Tue Apr 3 12:41:10 CEST 2018

Ahmad,

I agree with Thierry that it is important to know where your zeros are coming from. As for whether you can use log(x+1), the answer depends on what you want to know and the characteristics of your data. If you want to know only whether there is a relationship between your predictor and response variables (i.e., significance testing of a slope), then using a log(x+1) transform can have pretty good statistical properties (see Ives 2015 listed below) in terms of type I errors. Generalized Linear Models (GLMs) are the next option, but naïve application of GLMs can give inflated type I errors. If your dataset is small (<100 points), I’d do simulations to check the type I error rate. Okay, honestly, I’d do simulations regardless of the size of your data. Ways to correct for problems with GLMs are discussed by Warton et al. (2016).
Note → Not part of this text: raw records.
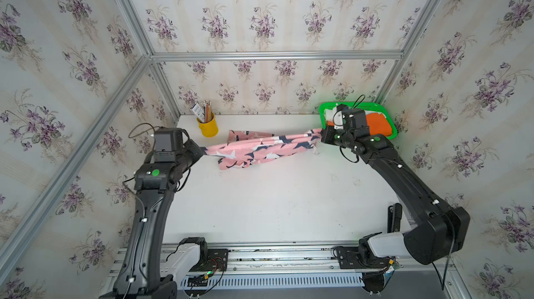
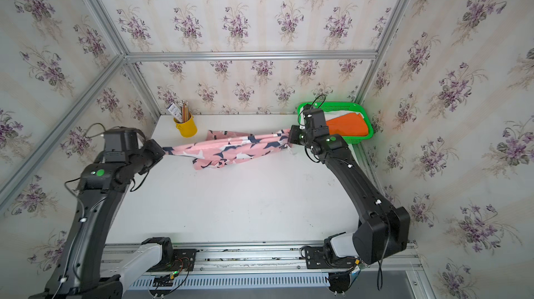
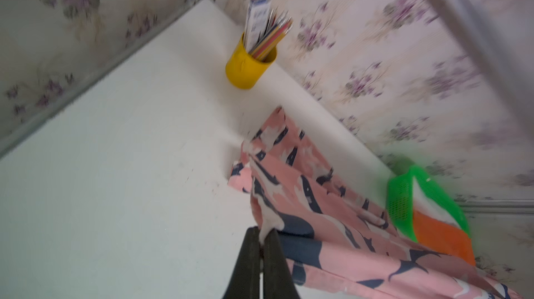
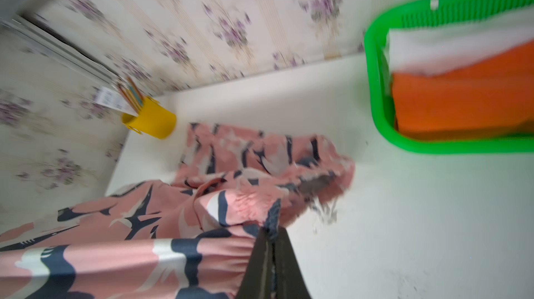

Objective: Roll up the shorts
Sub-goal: Fold the shorts at the center of the board.

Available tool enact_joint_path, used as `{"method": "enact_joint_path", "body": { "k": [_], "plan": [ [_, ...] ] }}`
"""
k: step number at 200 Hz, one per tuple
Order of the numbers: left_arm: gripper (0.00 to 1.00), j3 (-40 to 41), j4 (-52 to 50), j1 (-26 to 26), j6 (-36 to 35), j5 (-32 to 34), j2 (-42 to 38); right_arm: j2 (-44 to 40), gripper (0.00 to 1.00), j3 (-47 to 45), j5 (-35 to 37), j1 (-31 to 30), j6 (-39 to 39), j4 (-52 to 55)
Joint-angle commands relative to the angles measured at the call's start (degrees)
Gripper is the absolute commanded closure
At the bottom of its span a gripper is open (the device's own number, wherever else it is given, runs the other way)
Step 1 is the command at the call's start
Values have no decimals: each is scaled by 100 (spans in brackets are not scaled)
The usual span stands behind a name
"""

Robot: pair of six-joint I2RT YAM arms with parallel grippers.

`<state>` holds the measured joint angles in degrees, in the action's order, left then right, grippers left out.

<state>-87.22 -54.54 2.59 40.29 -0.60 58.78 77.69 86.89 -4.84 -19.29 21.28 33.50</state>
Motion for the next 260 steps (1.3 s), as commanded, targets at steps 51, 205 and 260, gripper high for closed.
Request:
{"method": "enact_joint_path", "body": {
  "k": [51, 205, 260],
  "plan": [
    [100, -4240, -1099, 29, -1354, 1966, 971, -643, 100, 2270, 146, 4, -265, 633],
    [100, -4854, 731, 128, -1035, 556, 2278, 1551, 100, 3521, -130, 23, 508, -580],
    [100, -709, 242, 128, -1171, -34, -709, -354, 100, -161, -1005, 13, 430, -587]
  ]
}}
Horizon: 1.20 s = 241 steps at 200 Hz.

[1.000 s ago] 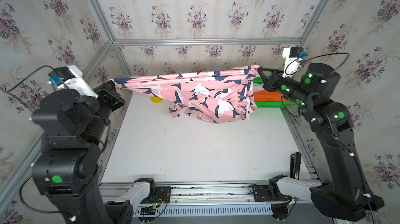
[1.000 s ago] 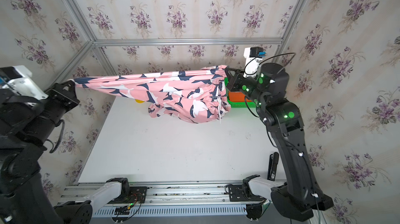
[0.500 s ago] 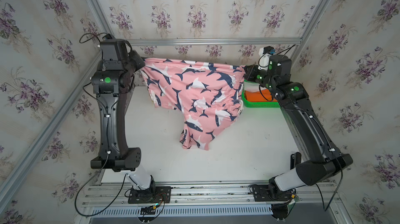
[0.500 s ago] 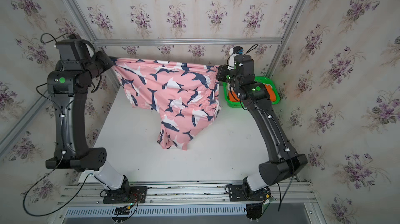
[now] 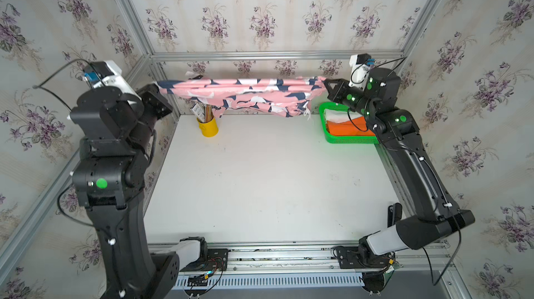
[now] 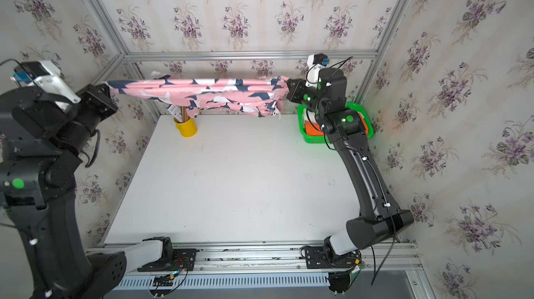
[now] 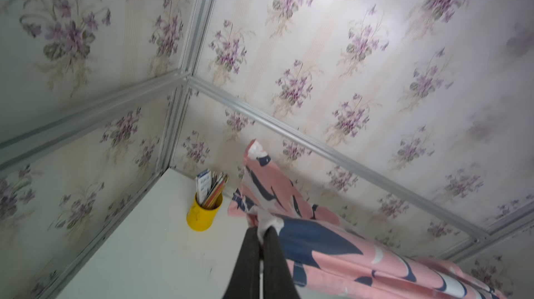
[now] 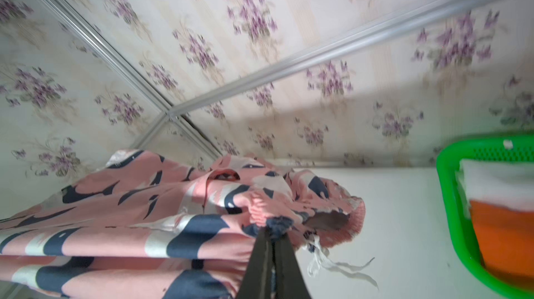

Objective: Roll up the shorts
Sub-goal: Fold the shorts at the center of the board.

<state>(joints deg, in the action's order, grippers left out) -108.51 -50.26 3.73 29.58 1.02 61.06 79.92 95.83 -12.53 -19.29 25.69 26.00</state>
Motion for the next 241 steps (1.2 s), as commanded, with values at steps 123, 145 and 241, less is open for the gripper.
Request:
{"method": "enact_joint_path", "body": {
  "k": [123, 145, 241],
  "plan": [
    [100, 4576, -239, -2, 284, -1619, -1477, -1489, 100, -4161, 104, -319, 750, -270],
    [100, 4316, 263, -108, 129, -1782, -288, -945, 100, -4047, 938, -313, 747, -517],
    [100, 1090, 324, -430, -322, -1384, 4108, 2163, 100, -2368, 2570, 73, 727, -1323]
  ]
}}
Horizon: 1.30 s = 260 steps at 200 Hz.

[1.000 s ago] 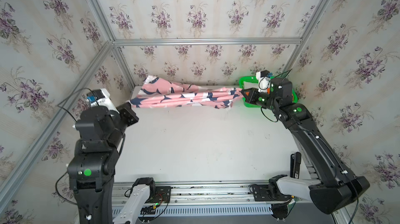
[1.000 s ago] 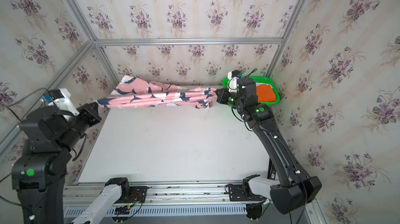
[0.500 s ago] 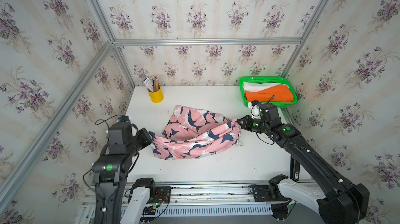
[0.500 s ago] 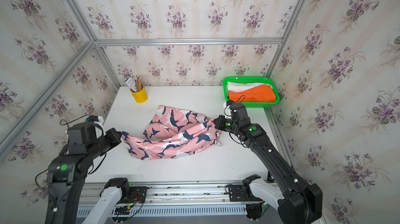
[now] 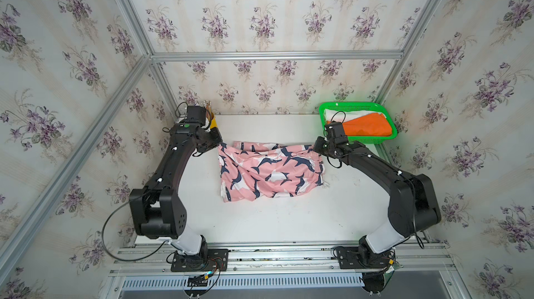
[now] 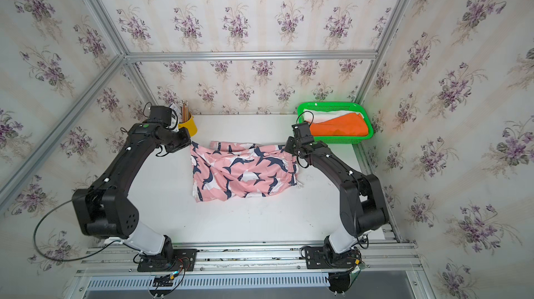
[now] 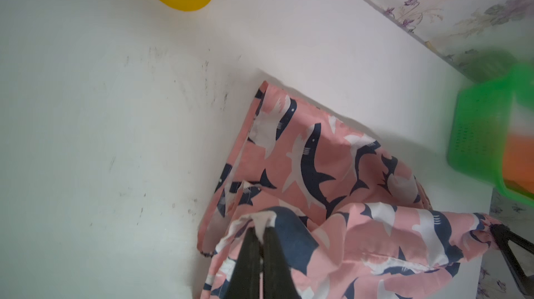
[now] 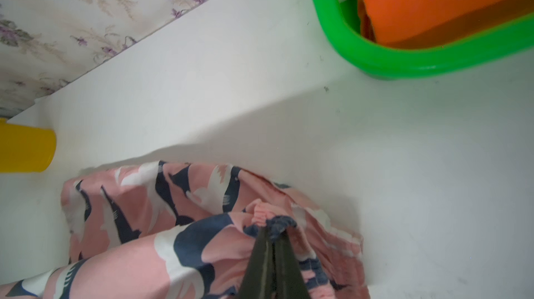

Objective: Roll up the shorts
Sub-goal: Fold the shorts at the center of the board, then adjust the shorts at the center of the board.

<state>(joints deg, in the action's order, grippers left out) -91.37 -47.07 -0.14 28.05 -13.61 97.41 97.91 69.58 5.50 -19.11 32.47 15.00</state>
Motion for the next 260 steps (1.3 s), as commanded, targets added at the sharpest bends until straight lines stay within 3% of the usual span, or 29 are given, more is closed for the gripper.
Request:
{"method": "enact_joint_path", "body": {
  "k": [1, 36, 56, 62, 76, 92, 106, 118, 129, 151, 179, 194, 228, 260],
  "plan": [
    [100, -639, 5, -45, -173, 65, 504, 380, 100, 266, 785, 56, 54, -229],
    [99, -1642, -170, -233, -310, -285, 1171, 598, 100, 363, 1120, 204, 224, -292],
    [95, -1976, -350, -396, -327, -33, 1204, 618, 100, 414, 1120, 237, 179, -213],
    [93, -2070, -420, -415, -350, 48, 1253, 661, 96, 470, 1112, 241, 149, -128],
    [84, -2336, -714, -415, -376, 213, 1497, 734, 77, 572, 1038, 239, 62, 63],
    [86, -2570, -1015, -407, -445, 206, 1773, 642, 77, 474, 942, 241, -9, 76],
    [92, -2403, -850, -411, -467, 183, 1759, 504, 71, 366, 895, 241, -77, 93],
    [82, -2243, -705, -411, -450, 205, 1737, 438, 61, 378, 862, 236, -164, 224],
    [57, -2264, -732, -408, -434, 275, 1790, 343, 57, 361, 816, 233, -242, 324],
    [52, -2338, -904, -412, -452, 279, 1778, -38, 56, 122, 313, 217, -544, 141],
    [47, -1969, -936, -712, -523, 376, 1191, -25, 58, 202, -1277, 96, -1343, 66],
    [47, -1473, -938, -1071, -555, 418, 847, 303, 61, 465, -1651, -52, -1660, 332],
    [53, 239, -548, -1872, -120, 297, 232, 1177, 65, 1050, -1424, -95, -1803, 758],
    [54, 1375, 51, -2455, 300, 90, 264, 1981, 70, 1573, -1056, 6, -1858, 1165]
  ]
}}
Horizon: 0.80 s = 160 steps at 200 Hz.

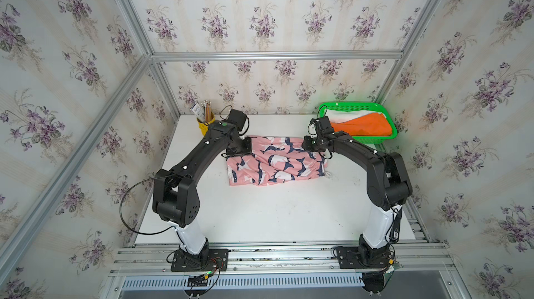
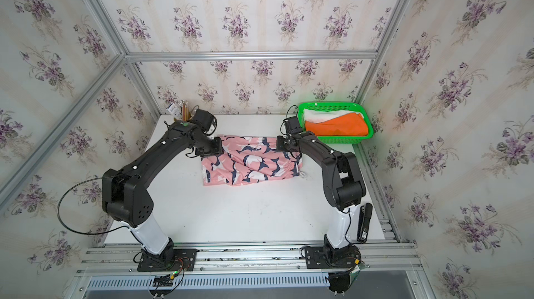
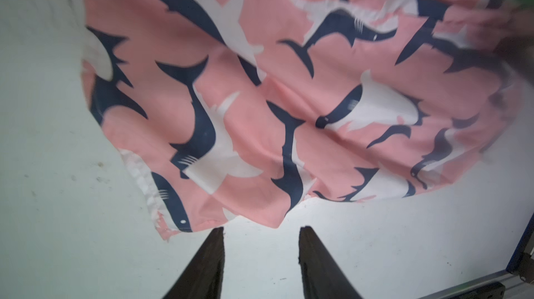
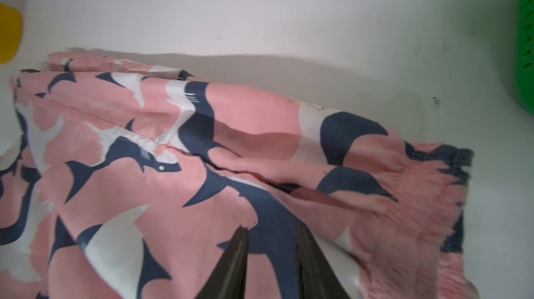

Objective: Roll up the shorts
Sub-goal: Adjust the shorts at the center of the board.

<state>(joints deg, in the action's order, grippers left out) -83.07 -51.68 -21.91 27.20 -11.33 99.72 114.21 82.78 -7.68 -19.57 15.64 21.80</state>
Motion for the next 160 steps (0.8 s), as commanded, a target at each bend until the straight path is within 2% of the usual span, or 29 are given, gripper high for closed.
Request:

Thierry suggests more complicated models depending on the source of your zeros. I don’t know how these methods perform in terms of type I error rates and power, but again, I’d check with simulations.

I’ve nearly finished writing a book and software tutorial titled “A Conceptual Introduction to Correlated Data: Mixed and Phylogenetic Models”. My goal is to discuss basic statistical issues, such as properties of estimators, so that people understand the conceptual ideas underlying the tests they are performing. There is a chapter on the statistical properties of estimators, the problems they can have, and how to identify and fix them using bootstrapping. I’d be happy to send a draft version if you want. Then again, it might be more information than you are interested in.

Cheers, Tony

Ives, A. R. 2015. For testing the significance of regression coefficients, go ahead and log-transform count data. Methods in Ecology and Evolution 6:828–835.
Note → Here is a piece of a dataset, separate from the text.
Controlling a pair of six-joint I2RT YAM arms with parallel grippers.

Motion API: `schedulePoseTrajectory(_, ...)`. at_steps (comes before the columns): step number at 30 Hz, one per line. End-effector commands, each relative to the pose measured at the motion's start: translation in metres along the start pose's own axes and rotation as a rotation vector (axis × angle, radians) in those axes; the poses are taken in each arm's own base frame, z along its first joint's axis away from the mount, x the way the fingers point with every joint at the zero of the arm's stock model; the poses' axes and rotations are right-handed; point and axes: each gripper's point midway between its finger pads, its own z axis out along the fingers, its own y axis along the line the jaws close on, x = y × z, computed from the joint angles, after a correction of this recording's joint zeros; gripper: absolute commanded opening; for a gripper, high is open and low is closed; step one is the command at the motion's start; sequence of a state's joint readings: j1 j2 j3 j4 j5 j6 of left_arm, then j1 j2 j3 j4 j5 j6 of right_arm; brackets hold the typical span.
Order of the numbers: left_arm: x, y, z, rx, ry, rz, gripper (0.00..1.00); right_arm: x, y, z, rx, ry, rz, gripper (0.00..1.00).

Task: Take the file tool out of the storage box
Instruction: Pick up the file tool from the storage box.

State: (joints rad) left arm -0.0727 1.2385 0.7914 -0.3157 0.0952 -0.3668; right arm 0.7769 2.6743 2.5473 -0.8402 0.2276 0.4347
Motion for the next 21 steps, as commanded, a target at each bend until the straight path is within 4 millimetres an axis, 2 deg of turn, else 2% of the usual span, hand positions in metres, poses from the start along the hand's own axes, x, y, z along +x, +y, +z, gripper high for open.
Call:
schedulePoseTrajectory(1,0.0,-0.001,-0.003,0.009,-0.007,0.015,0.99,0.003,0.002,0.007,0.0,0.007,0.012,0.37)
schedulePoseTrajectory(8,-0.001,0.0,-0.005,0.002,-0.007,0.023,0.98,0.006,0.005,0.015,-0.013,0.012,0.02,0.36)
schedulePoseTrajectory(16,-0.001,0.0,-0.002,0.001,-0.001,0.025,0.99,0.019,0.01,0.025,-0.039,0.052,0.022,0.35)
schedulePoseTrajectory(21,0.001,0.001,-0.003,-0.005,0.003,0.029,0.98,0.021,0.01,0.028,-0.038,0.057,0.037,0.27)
Warton, D. I., M. Lyons, J. Stoklosa, and A. R. Ives. 2016. Three points to consider when choosing a LM or GLM test for count data. Methods in Ecology and Evolution 7:882-890.

On 4/3/18, 5:05 AM, "R-sig-mixed-models on behalf of Thierry Onkelinx" <r-sig-mixed-models-bounces at r-project.org on behalf of thierry.onkelinx at inbo.be> wrote:

    Dear Ahmad,

    Don't do log(x+1). If you want to see why, then to the analysis with
    log(x+1), log(x+100), log(x+0.001), ... and compare the results.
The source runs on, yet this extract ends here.